First principles determination of the Peierls stress of the shuffle screw dislocation in silicon

TL;DR

This study uses density functional theory to accurately calculate the Peierls stress of a specific screw dislocation in silicon, analyzing boundary condition effects and dislocation core paths.

Contribution

First principles calculations of the Peierls stress for silicon's screw dislocation, comparing supercell and cluster models to determine a reliable stress range.

Findings

Peierls stress range: 2.4 x 10^-2 to 2.8 x 10^-2 eV/Å^3

Dislocation prefers the {111} plane, avoiding the higher energy {100} plane

Boundary conditions significantly affect stress estimates

Abstract

The Peierls stress of the a/2<110> screw dislocation belonging to the shuffle set is calculated for silicon using density functional theory.
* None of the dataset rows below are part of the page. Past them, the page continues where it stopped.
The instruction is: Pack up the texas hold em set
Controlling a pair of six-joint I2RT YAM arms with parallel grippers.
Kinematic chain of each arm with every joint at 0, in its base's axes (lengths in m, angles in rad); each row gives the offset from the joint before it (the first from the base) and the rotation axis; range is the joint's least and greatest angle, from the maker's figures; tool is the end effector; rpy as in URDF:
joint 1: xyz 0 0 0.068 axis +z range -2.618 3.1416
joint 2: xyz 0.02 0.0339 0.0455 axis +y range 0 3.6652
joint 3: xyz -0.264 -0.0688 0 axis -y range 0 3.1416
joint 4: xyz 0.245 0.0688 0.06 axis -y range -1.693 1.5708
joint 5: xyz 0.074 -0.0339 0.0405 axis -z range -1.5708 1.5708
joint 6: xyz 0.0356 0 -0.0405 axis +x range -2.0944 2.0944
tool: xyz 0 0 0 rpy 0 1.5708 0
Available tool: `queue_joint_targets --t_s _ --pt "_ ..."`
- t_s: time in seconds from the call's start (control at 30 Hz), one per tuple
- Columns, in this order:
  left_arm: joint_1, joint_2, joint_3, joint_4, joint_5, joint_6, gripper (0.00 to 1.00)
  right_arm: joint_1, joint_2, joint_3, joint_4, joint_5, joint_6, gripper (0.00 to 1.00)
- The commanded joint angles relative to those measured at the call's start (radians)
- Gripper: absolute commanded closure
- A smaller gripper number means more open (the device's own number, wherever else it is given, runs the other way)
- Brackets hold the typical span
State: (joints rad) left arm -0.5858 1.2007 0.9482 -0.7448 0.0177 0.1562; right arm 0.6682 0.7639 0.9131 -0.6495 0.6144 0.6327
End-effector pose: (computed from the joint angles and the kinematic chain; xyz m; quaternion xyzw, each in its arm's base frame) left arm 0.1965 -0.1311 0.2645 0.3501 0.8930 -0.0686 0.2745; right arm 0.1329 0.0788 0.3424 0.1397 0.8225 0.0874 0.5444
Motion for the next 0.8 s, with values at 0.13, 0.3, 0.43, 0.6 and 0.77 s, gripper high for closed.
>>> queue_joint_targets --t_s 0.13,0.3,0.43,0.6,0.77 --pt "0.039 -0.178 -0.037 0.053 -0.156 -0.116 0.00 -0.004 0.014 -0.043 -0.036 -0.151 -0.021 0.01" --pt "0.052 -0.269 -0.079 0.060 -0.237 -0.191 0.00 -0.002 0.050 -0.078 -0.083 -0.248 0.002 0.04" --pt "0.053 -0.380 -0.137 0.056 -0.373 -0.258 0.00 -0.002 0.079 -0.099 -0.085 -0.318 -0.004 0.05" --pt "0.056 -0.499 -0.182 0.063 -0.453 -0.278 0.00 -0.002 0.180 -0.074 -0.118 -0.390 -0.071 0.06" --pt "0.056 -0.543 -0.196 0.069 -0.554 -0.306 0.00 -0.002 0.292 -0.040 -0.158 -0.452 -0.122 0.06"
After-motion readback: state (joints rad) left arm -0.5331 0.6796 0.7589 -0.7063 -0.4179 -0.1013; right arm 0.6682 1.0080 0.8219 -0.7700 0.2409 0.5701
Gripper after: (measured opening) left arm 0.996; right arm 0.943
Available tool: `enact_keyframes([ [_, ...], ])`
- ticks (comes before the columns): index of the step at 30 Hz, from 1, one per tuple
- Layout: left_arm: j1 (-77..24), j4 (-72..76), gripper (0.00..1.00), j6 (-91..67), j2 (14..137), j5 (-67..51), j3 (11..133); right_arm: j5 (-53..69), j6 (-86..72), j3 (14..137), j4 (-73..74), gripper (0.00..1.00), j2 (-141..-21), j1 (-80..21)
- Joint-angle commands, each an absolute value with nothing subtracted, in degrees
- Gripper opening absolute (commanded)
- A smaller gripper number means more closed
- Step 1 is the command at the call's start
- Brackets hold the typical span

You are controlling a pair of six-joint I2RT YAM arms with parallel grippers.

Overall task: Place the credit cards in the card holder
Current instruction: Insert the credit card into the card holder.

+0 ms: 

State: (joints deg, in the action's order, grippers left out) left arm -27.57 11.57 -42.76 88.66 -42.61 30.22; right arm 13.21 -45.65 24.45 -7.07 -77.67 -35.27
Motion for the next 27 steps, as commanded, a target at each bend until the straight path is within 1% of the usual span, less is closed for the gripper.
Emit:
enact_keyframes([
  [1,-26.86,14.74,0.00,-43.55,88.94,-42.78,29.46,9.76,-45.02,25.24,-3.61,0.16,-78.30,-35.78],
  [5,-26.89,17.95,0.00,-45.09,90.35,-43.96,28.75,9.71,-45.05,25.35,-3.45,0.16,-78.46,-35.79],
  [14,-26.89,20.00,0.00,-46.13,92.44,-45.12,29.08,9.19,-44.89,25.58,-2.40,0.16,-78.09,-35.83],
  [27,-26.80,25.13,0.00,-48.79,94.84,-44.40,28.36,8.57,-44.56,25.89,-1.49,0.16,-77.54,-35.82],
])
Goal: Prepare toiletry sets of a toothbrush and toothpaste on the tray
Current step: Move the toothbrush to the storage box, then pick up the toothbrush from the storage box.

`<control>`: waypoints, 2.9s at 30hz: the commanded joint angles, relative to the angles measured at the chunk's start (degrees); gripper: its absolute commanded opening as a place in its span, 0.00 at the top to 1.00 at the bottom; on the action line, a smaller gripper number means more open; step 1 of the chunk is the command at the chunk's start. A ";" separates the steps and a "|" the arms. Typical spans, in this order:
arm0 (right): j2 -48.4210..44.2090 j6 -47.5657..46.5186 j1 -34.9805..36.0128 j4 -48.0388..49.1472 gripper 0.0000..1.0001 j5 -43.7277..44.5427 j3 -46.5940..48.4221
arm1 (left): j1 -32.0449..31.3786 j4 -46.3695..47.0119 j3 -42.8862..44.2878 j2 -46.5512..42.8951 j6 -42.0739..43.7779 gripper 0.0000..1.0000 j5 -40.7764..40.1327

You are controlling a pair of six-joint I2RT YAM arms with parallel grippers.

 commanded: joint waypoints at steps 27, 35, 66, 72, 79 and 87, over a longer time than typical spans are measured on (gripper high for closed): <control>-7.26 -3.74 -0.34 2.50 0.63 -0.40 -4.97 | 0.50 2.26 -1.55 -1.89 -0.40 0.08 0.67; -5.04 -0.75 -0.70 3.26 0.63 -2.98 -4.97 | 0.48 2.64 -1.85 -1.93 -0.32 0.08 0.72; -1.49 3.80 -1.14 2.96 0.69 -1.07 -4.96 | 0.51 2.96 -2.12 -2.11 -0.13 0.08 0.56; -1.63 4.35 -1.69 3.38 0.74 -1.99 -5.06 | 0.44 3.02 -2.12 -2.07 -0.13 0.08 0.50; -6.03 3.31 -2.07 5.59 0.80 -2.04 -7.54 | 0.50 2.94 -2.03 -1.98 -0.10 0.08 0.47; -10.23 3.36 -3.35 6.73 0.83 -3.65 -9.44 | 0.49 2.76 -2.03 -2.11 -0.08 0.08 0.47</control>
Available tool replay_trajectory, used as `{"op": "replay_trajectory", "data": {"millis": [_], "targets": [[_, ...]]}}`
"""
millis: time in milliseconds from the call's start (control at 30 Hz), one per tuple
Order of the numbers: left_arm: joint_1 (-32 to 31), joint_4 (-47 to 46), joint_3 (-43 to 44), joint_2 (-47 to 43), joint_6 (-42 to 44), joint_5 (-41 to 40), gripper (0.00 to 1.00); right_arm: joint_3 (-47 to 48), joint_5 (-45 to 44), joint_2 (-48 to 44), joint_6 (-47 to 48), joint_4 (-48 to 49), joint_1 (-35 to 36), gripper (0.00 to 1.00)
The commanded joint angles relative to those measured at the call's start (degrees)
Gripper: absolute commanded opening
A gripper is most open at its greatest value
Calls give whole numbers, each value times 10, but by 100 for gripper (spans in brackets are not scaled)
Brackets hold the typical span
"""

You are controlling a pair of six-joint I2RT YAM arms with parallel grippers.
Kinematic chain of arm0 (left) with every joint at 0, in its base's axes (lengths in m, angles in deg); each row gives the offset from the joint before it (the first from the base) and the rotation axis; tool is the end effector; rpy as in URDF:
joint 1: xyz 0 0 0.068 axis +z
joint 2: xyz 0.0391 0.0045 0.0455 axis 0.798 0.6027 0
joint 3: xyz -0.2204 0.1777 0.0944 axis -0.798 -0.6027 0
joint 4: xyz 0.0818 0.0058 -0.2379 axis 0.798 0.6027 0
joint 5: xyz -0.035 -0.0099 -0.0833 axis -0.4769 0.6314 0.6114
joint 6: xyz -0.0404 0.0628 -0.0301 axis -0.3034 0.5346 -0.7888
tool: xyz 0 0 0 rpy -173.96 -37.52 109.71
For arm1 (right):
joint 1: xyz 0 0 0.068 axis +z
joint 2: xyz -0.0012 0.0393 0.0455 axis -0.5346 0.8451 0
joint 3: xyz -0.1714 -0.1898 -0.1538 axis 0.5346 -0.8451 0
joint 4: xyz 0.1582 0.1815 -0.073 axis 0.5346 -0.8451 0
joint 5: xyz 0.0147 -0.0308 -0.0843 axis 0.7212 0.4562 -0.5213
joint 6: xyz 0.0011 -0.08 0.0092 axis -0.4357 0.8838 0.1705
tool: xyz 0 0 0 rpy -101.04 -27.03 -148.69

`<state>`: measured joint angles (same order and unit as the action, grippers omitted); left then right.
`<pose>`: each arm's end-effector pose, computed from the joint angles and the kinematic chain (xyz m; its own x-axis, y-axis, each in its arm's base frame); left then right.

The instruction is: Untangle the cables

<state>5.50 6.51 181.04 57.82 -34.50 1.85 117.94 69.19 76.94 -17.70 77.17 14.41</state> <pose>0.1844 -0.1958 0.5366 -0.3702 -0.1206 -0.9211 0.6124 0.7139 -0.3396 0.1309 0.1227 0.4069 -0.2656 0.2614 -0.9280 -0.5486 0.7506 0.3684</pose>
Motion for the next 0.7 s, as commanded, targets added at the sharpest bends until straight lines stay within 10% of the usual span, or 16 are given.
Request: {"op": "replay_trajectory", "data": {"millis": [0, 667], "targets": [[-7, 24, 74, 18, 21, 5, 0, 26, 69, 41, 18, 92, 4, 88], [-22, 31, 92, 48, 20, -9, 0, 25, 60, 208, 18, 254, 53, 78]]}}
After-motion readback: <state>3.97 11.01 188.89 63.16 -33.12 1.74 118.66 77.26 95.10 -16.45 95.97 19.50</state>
We have checked the effect of boundary conditions by using two models, the supercell method where one considers a periodic array of dislocations, and the cluster method where a single dislocation is embedded in a small cluster. The Peierls stress is underestimated with the supercell and overestimated with the cluster. These contributions have been calculated and the Peierls stress is determined in the range between 2.4 x 10-2 and 2.8 x 10-2 eV {\AA}-3. When moving, the dislocation follows the {111} plane going through a low energy metastable configuration and never follows the 100 plane, which includes a higher energy metastable core configuration.